Information supplied.
---*---

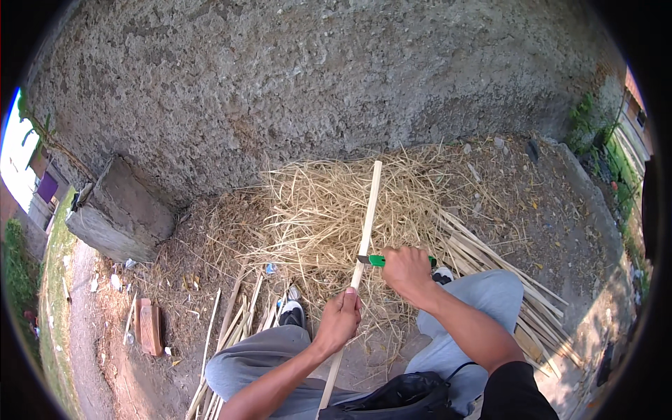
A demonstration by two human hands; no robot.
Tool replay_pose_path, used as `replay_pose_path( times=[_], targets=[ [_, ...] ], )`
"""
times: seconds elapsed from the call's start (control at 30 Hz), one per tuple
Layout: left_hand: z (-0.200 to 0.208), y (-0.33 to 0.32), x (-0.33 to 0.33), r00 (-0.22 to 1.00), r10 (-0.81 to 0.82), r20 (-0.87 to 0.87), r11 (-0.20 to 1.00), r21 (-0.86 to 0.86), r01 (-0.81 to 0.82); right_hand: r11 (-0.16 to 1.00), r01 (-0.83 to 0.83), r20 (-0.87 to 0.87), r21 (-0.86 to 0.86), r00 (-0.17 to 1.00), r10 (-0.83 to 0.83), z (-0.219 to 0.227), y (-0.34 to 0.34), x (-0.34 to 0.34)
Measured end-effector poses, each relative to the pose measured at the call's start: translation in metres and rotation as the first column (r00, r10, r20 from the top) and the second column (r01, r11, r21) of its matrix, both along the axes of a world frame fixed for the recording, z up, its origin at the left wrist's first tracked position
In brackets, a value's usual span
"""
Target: The person scrapes and whittles a wooden stick using a utility knife, then scrapes along the stick with a knife.
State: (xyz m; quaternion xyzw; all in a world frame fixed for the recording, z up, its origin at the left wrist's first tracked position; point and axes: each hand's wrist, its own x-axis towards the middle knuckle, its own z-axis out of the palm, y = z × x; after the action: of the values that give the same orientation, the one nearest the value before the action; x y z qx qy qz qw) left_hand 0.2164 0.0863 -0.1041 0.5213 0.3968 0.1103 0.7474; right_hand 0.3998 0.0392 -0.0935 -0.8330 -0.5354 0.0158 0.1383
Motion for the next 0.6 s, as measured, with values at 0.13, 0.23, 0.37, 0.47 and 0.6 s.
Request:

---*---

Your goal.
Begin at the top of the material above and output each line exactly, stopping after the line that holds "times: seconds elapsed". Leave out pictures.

Answer below.
A demonstration by two human hands; no robot.
Tool replay_pose_path, used as `replay_pose_path( times=[_], targets=[ [_, ...] ], )`
"""
times: seconds elapsed from the call's start (control at 30 Hz), one per tuple

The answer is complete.